A Hybrid Feature Selection Approach Based on LSI for Classification of Urdu Text
Künye
RASHEED, Imran, Haider BANKA & Hamaid Mahmood KHAN. "A Hybrid Feature Selection Approach Based on LSI for Classification of Urdu Text". Studies in Computational Intelligence, 907 (2021): 3-18.Özet
The feature selection method plays a crucial role in text classification to
minimizing the dimensionality of the features and accelerating the learning process
of the classifier. Text classification is the process of dividing a text into different
categories based on their content and subject. Text classification techniques have
been applied to various domains such as medical, political, news, and legal domains,
which show that the adaptation of domain-relevant features could improve the classification
performance. Despite the existence of plenty of research work in the area
of classification in several languages across the world, there is a lack of such work
in Urdu due to the shortage of existing resources. In this paper, First, we present a
proposed hybrid feature selection approach (HFSA) for text classification of Urdu
news articles.

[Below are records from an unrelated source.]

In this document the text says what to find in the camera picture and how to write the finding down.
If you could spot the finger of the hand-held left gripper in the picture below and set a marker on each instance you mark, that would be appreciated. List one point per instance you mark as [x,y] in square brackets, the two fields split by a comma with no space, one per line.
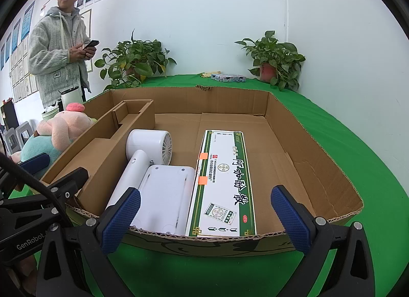
[68,182]
[35,162]

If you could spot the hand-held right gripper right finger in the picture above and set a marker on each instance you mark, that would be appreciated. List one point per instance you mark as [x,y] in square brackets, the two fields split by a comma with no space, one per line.
[290,217]

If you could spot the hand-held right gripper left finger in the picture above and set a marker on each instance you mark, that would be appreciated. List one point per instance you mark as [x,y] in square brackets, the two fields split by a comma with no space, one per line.
[121,220]

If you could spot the pink pig plush toy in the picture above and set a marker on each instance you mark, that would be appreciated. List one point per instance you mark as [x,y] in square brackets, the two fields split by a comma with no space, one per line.
[64,127]

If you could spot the white device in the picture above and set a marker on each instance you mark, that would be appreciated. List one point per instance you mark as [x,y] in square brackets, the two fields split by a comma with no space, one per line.
[166,194]

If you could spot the brown cardboard box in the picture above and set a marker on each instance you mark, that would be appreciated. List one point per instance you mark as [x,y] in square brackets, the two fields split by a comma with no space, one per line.
[287,143]

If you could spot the white and green medicine box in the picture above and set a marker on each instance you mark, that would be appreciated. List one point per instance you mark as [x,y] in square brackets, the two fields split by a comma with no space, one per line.
[223,182]

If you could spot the white hair dryer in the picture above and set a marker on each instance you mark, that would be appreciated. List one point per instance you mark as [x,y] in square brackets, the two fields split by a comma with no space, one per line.
[147,143]

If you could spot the grey plastic stool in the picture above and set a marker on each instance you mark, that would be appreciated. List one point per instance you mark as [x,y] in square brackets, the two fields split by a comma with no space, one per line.
[12,140]
[25,130]

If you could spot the white cup with green pattern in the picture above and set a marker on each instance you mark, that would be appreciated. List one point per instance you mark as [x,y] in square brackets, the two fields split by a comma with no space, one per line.
[49,114]

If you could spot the dark cabinet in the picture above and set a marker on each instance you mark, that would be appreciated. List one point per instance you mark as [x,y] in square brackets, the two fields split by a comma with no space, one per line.
[8,114]

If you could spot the green tablecloth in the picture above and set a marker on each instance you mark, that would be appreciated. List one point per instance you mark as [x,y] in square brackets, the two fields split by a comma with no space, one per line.
[351,143]

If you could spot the leafy potted plant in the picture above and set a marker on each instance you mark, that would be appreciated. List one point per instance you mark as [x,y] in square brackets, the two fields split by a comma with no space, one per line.
[137,57]

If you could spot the blue patterned tissue packet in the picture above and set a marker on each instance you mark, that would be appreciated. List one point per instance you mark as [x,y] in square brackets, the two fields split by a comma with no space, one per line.
[228,78]

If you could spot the potted plant in red pot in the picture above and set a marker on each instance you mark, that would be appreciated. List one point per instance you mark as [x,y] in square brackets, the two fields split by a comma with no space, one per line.
[274,57]

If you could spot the small yellow packet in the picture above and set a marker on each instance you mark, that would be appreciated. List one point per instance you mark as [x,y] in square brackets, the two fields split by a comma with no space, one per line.
[209,75]

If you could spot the blue wall poster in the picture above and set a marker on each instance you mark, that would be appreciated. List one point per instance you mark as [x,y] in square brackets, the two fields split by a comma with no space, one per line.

Second, we incorporate widely used filter selection approaches along
with Latent Semantic Indexing (LSI) to extract essential features of Urdu documents.
The hybrid approach tested on the Support Vector Machine (SVM) classifier
on Urdu “ROSHNI” dataset. The evaluated results were used to compare with the
results obtained by individual filter feature selection methods. Also, the approach is
compared to the baseline feature selection method. The proposed approach results
show a better classification with promising accuracy and better efficiency.